DATASET CONTENT: Begin

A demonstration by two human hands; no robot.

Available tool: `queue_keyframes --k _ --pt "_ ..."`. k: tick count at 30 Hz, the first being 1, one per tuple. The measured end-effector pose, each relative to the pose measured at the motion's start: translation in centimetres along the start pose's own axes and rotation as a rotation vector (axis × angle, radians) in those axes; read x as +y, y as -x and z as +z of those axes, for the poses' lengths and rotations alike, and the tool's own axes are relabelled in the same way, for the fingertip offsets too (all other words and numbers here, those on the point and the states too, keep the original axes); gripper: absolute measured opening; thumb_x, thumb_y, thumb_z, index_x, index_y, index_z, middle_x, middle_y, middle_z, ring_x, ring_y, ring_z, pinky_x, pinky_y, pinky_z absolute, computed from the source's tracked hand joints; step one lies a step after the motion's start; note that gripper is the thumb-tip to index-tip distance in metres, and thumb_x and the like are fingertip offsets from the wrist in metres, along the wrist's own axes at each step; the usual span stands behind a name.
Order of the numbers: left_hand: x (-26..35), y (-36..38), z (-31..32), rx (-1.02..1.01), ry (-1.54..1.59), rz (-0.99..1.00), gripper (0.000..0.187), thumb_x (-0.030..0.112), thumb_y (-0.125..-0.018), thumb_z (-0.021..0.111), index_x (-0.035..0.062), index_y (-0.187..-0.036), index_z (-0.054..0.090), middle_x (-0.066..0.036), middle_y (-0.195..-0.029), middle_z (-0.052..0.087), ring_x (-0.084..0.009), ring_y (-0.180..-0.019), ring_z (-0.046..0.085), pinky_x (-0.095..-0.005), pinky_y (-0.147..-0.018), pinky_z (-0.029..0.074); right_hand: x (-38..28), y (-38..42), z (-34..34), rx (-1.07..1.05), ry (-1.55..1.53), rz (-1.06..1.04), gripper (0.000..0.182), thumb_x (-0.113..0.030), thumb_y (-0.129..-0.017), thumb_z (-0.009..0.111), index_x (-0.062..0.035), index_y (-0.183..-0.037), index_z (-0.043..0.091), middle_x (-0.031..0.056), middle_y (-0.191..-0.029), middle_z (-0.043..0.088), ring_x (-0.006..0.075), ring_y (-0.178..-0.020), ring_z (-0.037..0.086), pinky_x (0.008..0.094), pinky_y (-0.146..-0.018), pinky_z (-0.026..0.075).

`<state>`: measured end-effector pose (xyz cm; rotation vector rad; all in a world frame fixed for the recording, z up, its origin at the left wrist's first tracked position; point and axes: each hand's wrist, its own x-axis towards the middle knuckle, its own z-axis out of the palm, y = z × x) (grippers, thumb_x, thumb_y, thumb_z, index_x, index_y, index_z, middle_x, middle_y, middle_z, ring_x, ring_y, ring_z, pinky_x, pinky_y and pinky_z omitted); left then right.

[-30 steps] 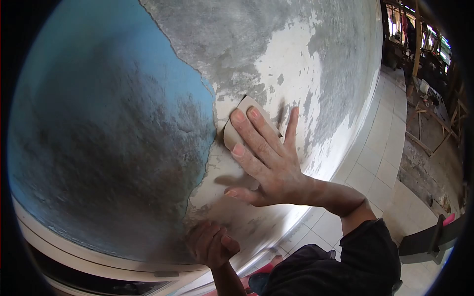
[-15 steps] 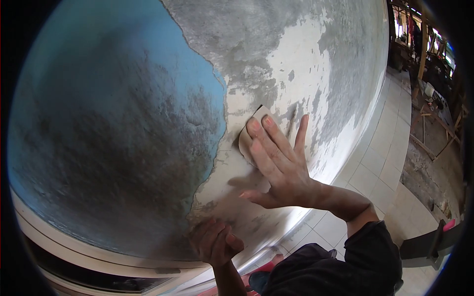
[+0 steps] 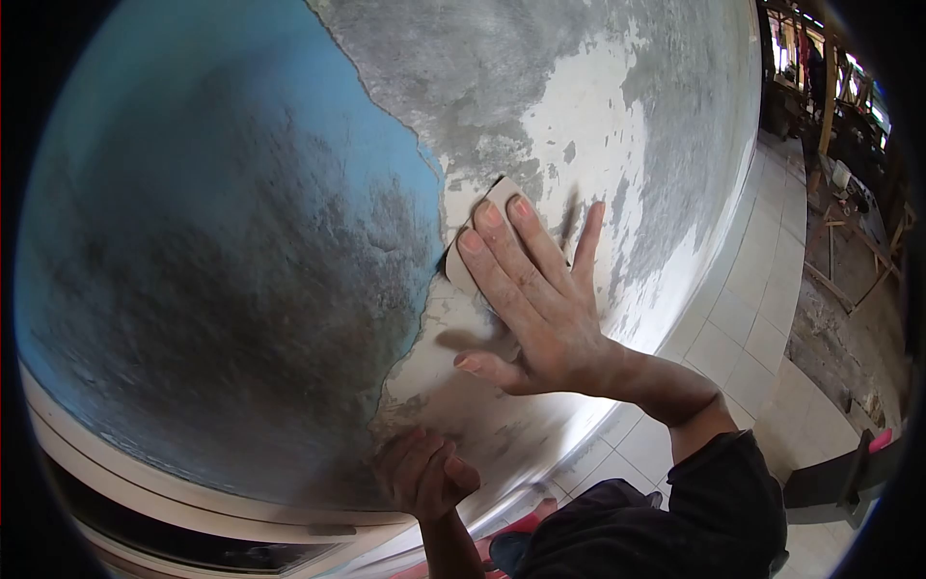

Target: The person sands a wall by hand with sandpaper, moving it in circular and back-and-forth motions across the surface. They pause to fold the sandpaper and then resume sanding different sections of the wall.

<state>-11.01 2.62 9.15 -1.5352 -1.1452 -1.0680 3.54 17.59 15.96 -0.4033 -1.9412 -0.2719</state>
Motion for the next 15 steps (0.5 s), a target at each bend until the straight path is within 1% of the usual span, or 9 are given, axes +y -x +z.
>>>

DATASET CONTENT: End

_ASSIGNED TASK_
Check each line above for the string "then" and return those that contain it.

_FINISHED TASK_
`<state>`: measured end-effector pose (xyz cm; rotation vector rad; all in a world frame fixed for the recording, z up, its origin at the left wrist's first tracked position; point and axes: each hand's wrist, its own x-axis towards the middle knuckle, its own z-axis out of the palm, y = z × x) (grippers, thumb_x, thumb_y, thumb_z, index_x, index_y, index_z, middle_x, middle_y, middle_z, ring_x, ring_y, ring_z, pinky_x, pinky_y and pinky_z omitted); left then right.
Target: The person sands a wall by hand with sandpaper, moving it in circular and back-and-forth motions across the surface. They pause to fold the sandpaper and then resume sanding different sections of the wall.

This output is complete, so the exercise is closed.